Did Buddha laugh? Zen, humour and pedagogy

Year: 2004

Author: Matthews, Julie, Hattam, Robert

Type of paper: Abstract refereed

Abstract:
In academic and popularist text, Western interest in Zen pivots around its 'new age' spiritual appeal. Captured in titles like 'Zen and the art of X' or 'the Zen of Y', these texts explore the self-realisation necessary to relieve individuals of their often worrisome and frequently unwholesome 'selves'. Research and discussion of humour in education has been mainly concerned with its ability promote learner attention, motivation, comprehension and retention, or to facilitate positive teaching and learning relationships and environments (Powell and Anderson , 1985).
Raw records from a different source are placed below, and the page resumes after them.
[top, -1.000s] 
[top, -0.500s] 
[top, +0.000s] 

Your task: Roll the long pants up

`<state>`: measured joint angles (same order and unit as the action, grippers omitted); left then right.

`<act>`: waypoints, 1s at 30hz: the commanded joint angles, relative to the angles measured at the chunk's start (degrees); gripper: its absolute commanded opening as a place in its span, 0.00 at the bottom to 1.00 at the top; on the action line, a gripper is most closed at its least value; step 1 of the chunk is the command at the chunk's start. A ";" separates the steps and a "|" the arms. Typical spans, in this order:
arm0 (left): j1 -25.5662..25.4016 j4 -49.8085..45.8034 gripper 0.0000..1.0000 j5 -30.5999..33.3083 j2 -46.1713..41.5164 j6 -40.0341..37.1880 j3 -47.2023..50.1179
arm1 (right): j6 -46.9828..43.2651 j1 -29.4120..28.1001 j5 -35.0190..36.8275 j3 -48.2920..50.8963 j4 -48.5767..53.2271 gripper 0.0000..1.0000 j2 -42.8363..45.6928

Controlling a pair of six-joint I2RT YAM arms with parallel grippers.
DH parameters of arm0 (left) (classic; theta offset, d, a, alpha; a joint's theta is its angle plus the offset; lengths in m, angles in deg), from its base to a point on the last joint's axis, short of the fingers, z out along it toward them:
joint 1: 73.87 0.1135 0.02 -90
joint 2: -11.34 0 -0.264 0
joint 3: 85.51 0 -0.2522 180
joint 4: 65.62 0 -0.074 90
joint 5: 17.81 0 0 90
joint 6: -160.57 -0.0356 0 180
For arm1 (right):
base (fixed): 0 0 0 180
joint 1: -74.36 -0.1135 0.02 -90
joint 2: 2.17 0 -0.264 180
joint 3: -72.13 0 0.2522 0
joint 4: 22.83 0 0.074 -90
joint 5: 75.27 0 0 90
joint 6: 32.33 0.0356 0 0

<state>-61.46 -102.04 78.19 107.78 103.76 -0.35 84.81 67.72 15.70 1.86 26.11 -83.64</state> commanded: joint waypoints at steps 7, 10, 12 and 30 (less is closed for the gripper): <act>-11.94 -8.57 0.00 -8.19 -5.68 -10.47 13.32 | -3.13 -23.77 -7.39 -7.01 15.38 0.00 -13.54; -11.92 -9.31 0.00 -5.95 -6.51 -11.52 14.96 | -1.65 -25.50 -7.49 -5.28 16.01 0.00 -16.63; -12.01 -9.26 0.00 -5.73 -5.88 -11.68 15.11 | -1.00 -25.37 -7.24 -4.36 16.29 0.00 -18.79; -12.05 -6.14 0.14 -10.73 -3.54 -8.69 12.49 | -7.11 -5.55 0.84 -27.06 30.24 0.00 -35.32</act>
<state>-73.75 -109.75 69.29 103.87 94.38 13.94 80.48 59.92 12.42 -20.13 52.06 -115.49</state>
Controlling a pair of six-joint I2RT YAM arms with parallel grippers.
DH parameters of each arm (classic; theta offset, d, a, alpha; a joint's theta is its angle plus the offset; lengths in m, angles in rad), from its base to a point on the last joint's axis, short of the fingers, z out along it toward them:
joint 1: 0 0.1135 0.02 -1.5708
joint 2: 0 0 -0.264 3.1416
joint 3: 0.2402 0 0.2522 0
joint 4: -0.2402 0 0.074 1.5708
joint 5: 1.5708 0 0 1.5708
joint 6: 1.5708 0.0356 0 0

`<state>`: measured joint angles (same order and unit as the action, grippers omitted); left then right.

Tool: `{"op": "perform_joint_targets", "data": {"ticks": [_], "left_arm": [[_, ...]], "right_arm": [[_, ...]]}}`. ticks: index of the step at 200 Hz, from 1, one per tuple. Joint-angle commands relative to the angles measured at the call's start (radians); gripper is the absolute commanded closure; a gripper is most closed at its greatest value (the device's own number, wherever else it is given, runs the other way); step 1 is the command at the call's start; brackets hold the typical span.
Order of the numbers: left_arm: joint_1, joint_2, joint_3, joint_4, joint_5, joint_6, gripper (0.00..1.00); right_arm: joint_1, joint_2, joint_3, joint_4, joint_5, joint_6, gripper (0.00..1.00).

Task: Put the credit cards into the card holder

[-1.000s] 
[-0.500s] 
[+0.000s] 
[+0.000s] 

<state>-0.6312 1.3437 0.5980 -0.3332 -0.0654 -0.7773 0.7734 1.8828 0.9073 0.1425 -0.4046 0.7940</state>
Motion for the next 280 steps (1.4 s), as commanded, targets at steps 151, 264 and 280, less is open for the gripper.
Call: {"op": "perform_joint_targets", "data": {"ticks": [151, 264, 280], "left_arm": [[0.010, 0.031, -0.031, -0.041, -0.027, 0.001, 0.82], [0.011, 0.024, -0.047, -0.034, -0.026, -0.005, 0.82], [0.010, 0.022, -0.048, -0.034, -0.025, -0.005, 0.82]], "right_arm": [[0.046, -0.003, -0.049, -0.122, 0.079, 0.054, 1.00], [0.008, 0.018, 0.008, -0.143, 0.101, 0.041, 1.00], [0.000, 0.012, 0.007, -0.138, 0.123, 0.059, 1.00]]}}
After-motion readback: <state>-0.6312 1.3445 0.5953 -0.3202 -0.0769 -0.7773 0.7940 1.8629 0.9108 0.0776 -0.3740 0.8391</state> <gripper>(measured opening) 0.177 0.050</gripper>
Zen is introduced in terms of a 'healing deconstruction' (Loy 1996) that is radically anti-essentialising, in ways that have yet to be properly accounted for by poststructuralism. As well, Zen focuses on existential concerns and is interested in embodiment as knowledge, as uses impermanence, suffering and death as resources for technologies of self. As a philosophical/psychological tradition, Zen offers a form of praxis for living a life in which humour is understood to be one of its significant resources. Humour provides a space for serious contemplation on issues that are often repressed or silenced. Taking the comedic dimensions of Zen teaching as a focal point, this paper explores humour as pedagogy. It highlights practices such as the strategic use of paradox, irony, incongruity, unconventionality and distancing; the dissolution of dualisms; and the deployment of radical scepticism in Zen teachings, to argue for a more encompassing consideration of the pedagogic dimensions of humour.